◆ INSTRUCTIONS TO FOLLOW ◆
Beneath this instruction is a listing; write out exactly the line that contains "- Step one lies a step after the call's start" and each line after it to the last.

◆ SOURCE MATERIAL ◆
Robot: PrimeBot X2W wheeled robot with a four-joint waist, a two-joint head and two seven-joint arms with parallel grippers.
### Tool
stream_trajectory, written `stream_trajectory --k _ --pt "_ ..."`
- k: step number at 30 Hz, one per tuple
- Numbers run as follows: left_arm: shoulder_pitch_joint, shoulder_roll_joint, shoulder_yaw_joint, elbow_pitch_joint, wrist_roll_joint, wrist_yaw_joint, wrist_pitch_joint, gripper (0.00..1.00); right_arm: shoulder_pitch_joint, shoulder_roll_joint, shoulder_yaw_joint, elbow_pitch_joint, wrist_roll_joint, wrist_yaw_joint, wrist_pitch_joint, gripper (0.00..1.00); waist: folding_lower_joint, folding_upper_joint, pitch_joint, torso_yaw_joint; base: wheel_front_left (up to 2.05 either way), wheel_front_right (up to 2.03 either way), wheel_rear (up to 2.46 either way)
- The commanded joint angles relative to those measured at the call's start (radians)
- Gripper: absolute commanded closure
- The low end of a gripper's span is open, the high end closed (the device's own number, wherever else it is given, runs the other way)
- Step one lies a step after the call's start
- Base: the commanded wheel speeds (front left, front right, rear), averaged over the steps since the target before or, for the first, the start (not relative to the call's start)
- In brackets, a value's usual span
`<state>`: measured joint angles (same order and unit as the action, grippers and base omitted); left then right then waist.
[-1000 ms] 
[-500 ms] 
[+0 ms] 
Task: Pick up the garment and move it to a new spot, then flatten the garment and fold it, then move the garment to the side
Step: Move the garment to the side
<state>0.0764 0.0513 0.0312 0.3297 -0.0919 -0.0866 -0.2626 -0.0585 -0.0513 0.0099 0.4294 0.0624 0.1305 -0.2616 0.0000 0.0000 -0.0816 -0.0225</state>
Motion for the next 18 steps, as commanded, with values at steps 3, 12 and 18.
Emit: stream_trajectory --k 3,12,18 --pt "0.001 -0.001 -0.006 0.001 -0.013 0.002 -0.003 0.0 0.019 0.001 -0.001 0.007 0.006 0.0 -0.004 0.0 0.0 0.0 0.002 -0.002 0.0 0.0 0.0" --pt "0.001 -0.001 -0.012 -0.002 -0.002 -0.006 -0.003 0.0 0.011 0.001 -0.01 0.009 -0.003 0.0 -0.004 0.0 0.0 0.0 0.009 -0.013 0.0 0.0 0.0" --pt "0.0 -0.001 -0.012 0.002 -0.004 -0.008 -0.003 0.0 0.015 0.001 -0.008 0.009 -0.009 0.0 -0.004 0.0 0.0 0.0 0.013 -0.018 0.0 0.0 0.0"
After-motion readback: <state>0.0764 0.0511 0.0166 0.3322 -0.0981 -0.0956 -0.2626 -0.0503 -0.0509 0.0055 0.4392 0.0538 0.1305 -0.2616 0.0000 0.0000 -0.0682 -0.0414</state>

◆ FINAL ANSWER ◆
- Step one lies a step after the call's start
- Base: the commanded wheel speeds (front left, front right, rear), averaged over the steps since the target before or, for the first, the start (not relative to the call's start)
- In brackets, a value's usual span
`<state>`: measured joint angles (same order and unit as the action, grippers and base omitted); left then right then waist.
[-1000 ms] 
[-500 ms] 
[+0 ms] 
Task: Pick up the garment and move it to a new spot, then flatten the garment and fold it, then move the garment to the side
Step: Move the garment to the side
<state>0.0764 0.0513 0.0312 0.3297 -0.0919 -0.0866 -0.2626 -0.0585 -0.0513 0.0099 0.4294 0.0624 0.1305 -0.2616 0.0000 0.0000 -0.0816 -0.0225</state>
Motion for the next 18 steps, as commanded, with values at steps 3, 12 and 18.
Emit: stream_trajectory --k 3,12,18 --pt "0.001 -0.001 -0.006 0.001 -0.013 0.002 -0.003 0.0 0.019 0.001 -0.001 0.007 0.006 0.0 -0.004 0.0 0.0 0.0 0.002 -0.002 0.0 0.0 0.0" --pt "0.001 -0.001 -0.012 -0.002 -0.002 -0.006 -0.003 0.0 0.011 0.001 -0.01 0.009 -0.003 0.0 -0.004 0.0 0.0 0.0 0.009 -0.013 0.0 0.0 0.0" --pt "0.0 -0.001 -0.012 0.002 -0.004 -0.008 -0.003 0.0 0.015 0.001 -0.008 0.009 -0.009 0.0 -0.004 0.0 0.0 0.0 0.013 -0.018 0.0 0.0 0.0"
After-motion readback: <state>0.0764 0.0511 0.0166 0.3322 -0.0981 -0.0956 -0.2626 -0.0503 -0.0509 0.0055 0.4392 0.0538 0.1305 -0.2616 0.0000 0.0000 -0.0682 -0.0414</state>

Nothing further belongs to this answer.